First things first, British people have no concept of what is acceptable or not as food, and, because they never see the sun, they eat disgustingly early: dinner is usually between 6 and 6.30. If you’re Mediterranean, you’ll have to do some major adapting. Our tip: stick to the Friday fish and chips (the one good thing to come out of this country’s cuisine) and never say no to a cup of tea: you’ll have an instant friend. Also – never buy the tomatoes labelled ‘salad’, Brits wouldn’t know a ripe tomato if it was in front of them: get the ones labeled ‘vine’. 

Another thing you might not be used to is the drinking. That may have to change. Brits tend to drink a lot – almost certainly to shed their legendary awkwardness. As any self-respecting British person will tell you : a real night out ends in either a blackout, tears, or A&E (urgent care*).  . Take it from us – pretending to be drunk works just as well (they won’t notice), and is much less painful the day after. 

Here’s a handy grocery shopping guide depending on your budget. One thing to note – shops here are open very late, especially the smaller ones in Central London, which is great when you need to go out for mixers (you know, what you add to the vodka/gin/rum to make it taste less horrible).

TV

TV is a big part of British culture and they have countless TV shows with strange premises that reflect just how confused some British people can be when it comes to dating – the first one that comes to mind is Naked Attraction, a dating show where… well, you get the premise. 

If you don’t like trashy TV, you might think you’ll hate Love Island but trust me: you NEED to watch it, if only to understand the memes. This show dominates all British life during the summer for its six weeks of episodes that are on. Every. Single. Night. The show itself is hard to describe – basically, people date until someone hotter comes along to the island and they ‘recouple’, blaming it on a ‘genuine connection’. Watch it (and get hooked) on ITV Hub.

If you want to become a True Brit you have to watch the Great British Bake Off. This quintessentially British show is basically a competition between 12 bakers. You’ll come for the showy desserts, but you’ll stay for the innuendos.
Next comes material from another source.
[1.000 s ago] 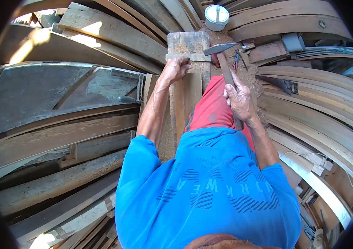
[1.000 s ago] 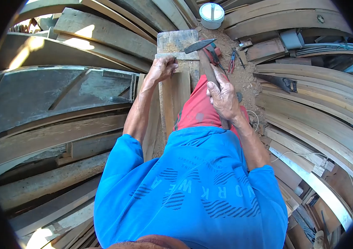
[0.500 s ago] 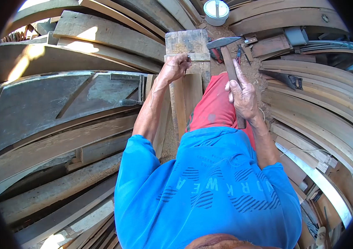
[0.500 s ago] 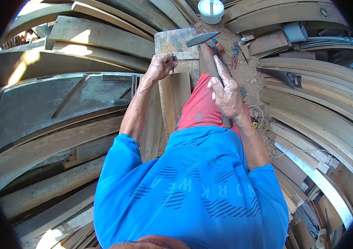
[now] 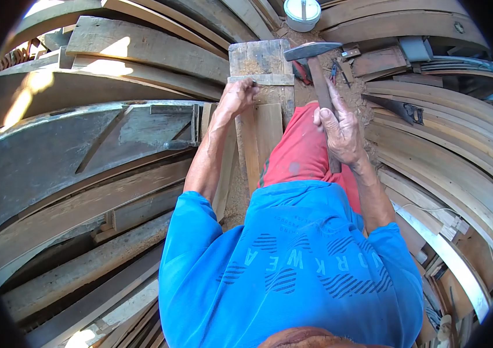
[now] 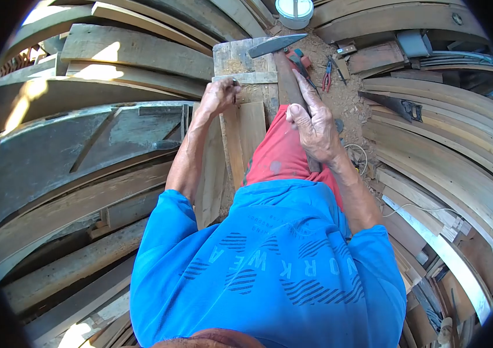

The show’s already started, but you can catch up on what you’ve missed it on Channel 4’s streaming service, or on Netflix where new episodes are posted every friday. 

Navigating the hurdles of British culture won’t earn you a medal, although it’ll feel like you deserve one for knowing that ‘I wouldn’t mind’ means ‘yes’ or for using ‘sorry’ as punctuation (Hi, sorry, would you mind handing me a pen? Sorry!). However, once you do, you’re in for a treat – you might be able to befriend the mysterious Brit in your class (it’s LSE, there’s probably only one per class) and even get to enjoy great British humour. I promise – the Brits’outer shell of politeness is about as hermetic as May’s many failed Brexit plans. Sooner than you think, they’ll be (drunkenly) belting out ABBA songs on karaoke with you, and really, that’s all anyone ever wants.

*Call 999 (A&E/Fire/Police) in an emergency and 111 (NHS Direct) if it is urgent but non-emergency so that they can recommend what to do next. Go to 111.nhs.uk for more info.